Although my status history is all zeros, I am concerned. Does Experian have the right to show this information? And, despite the zeros, does this collection of information reduce my prospects of getting a mortgage and loans?
VC, Birmingham.

A. Experian says you gave permission for Orange to provide it with all information relating to your Orange account in the small print of your contract in November 2003. That agreement remains in place, despite the contract not being implemented in other ways when you returned the phone and cancelled the account.

Jill Stevens, the director of consumer affairs at Experian, says it is normal for companies to provide positive, as well as negative, experience of consumers for use in credit reference reports. This should provide assurance to lenders and service providers that an individual has a blame-free past record.

"So the presence of this information should be useful to the reader, as it shows any lender doing a credit check that he has met his repayments on this line of credit," she says. "The zeros signify no arrears. A long line of 0s is a very good thing to have." Further information on interpreting an Experian credit-record check can be found on its website, at www.experian.co.uk/learningzone.

Q. I read your answer to the reader who complained that Frizzell automatically renewed his motor insurance policy, using previously supplied credit card details, but without consent (Questions of Cash, 19 May). I have had a similar problem with the Post Office. It automatically renewed my car insurance when I had not requested renewal and had obtained a policy from another, cheaper, insurer.

As a result, my credit card account was excessively and unexpectedly large. To make matters worse, when I complained, the Post Office told me it could have beaten the other price if only I had told it about the cheaper quote at the time. I am so unhappy about this that I am no longer willing to pay for insurance by credit card.
HW, London.

A. The Post Office apologises to you, has cancelled the policy and issued a full refund. But it claims that when you took out the initial policy, you gave specific verbal approval to it making an automatic annual renewal from your credit card. It says it has a tape recording of this conversation, which you have declined to listen to. It adds that it only carries out automatic policy renewals where there is specific customer authorisation.

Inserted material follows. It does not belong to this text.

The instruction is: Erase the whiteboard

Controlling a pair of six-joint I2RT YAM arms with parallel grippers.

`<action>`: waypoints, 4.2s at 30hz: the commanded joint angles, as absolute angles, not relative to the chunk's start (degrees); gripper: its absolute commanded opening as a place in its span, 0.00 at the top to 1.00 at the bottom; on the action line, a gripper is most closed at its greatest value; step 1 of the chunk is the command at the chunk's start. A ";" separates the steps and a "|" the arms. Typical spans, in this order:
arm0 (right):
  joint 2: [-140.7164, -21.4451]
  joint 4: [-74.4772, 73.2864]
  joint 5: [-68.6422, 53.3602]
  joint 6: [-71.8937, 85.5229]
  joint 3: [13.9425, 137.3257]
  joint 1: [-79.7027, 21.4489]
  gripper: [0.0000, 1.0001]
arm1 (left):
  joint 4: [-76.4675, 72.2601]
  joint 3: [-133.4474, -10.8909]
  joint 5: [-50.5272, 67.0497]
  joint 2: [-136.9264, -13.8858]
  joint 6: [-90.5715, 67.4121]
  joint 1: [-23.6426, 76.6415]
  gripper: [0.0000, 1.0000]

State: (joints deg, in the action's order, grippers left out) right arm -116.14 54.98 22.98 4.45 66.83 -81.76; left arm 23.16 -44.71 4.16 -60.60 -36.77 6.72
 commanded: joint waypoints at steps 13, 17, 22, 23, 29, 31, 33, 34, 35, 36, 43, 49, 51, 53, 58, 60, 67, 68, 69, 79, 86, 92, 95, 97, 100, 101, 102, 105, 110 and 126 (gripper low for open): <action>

Q. I remarried last year and we live in my wife's home, so I sold my bungalow. I shall use some of the proceeds to buy a half share in the house but my wife intends to give £180,000 of that money to my three children in equal parts, so that, by the marriage, they do not lose anything they could have expected had I remained a widower. This has the effect of mitigating inheritance tax (IHT) on my own estate.

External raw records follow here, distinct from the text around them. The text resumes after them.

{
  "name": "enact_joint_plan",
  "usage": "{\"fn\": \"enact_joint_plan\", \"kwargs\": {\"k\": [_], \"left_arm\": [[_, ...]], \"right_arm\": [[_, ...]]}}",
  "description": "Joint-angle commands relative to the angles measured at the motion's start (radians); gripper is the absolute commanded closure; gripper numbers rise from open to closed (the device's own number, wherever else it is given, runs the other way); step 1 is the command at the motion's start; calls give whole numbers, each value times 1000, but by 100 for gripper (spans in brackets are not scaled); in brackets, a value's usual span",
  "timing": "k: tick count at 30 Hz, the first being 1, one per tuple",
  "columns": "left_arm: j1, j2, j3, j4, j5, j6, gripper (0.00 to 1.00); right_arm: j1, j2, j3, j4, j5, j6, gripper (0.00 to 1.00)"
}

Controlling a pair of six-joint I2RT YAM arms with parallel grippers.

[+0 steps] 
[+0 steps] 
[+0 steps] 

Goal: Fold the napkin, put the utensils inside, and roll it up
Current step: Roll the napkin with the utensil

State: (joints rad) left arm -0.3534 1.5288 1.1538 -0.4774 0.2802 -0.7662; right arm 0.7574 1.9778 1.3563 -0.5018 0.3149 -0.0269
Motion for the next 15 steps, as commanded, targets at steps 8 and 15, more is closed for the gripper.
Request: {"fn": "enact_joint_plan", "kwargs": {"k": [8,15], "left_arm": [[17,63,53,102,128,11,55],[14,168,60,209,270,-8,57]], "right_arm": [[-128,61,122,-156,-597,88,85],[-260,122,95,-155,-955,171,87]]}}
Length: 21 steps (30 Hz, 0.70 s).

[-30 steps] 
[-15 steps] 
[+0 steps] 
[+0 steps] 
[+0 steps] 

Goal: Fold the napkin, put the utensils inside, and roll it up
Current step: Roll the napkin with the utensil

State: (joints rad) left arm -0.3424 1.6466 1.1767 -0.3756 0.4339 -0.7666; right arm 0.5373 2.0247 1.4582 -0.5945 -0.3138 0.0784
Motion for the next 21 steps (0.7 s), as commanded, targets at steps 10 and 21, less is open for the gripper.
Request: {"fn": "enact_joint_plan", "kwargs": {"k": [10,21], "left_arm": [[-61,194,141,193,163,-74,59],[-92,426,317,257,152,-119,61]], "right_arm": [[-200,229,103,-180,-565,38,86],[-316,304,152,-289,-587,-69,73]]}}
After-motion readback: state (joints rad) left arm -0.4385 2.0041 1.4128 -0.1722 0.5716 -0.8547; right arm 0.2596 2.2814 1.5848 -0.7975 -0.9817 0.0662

What are the tax implications? My understanding from previous answers in Questions of Cash is that we have to keep a record of such gifts but they are potentially tax-free and so do not have to be declared. Do the recipients have to declare them?
MC, by email.

A. Glenn Martin, a senior tax manager at Moore Stephens, says: "The gifts by your wife to your three children will be treated as potentially exempt transfers (PETs) for IHT purposes. If your wife survives seven years from the date of the gifts, the transfers are disregarded for IHT.

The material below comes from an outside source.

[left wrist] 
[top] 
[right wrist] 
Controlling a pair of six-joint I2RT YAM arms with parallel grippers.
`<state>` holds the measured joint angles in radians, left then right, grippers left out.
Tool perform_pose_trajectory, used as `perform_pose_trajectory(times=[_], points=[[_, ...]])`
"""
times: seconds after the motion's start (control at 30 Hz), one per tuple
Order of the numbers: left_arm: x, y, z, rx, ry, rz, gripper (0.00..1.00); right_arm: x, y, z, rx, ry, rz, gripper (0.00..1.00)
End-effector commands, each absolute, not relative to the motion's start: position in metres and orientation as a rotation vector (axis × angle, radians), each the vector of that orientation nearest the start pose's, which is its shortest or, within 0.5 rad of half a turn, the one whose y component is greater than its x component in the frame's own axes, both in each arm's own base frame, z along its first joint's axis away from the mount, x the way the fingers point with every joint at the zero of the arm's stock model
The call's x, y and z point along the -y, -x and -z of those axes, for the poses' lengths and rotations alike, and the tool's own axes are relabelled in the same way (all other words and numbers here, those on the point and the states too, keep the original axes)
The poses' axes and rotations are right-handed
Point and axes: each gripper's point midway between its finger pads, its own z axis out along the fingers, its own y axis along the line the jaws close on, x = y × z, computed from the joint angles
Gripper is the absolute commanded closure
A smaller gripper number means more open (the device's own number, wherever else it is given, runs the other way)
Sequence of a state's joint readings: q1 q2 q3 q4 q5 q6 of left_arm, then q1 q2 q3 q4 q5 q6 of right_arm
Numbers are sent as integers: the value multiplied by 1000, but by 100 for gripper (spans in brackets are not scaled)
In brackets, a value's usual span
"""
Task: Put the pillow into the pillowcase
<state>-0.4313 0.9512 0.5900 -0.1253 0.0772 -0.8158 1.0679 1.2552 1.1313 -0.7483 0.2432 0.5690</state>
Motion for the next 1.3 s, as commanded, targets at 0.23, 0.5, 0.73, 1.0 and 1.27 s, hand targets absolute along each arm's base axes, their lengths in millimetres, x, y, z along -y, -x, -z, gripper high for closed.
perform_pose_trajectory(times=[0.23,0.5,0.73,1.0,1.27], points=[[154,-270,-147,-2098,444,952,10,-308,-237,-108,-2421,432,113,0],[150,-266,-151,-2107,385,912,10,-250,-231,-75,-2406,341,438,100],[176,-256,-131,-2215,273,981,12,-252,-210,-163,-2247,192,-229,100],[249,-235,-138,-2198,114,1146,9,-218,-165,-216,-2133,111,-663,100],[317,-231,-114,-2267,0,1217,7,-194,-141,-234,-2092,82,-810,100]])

"Your wife should keep a record of the gifts but there is no reporting requirement, nor is there any reporting needed by your children. If your wife were to die within seven years of making the gifts, the value of the gifts become chargeable to IHT at the death rate of tax (40 per cent), subject to taper relief.

"The taper relief uses a sliding scale, reducing in stages from 100 per cent of the tax charge for deaths occurring between nought and three years after the gift is made, to 20 per cent in years six and seven, before the liability is gone.

"Your IHT mitigation will depend on how you and your wife's wills are drafted and how the property is held legally between you. You should seek further professional advice."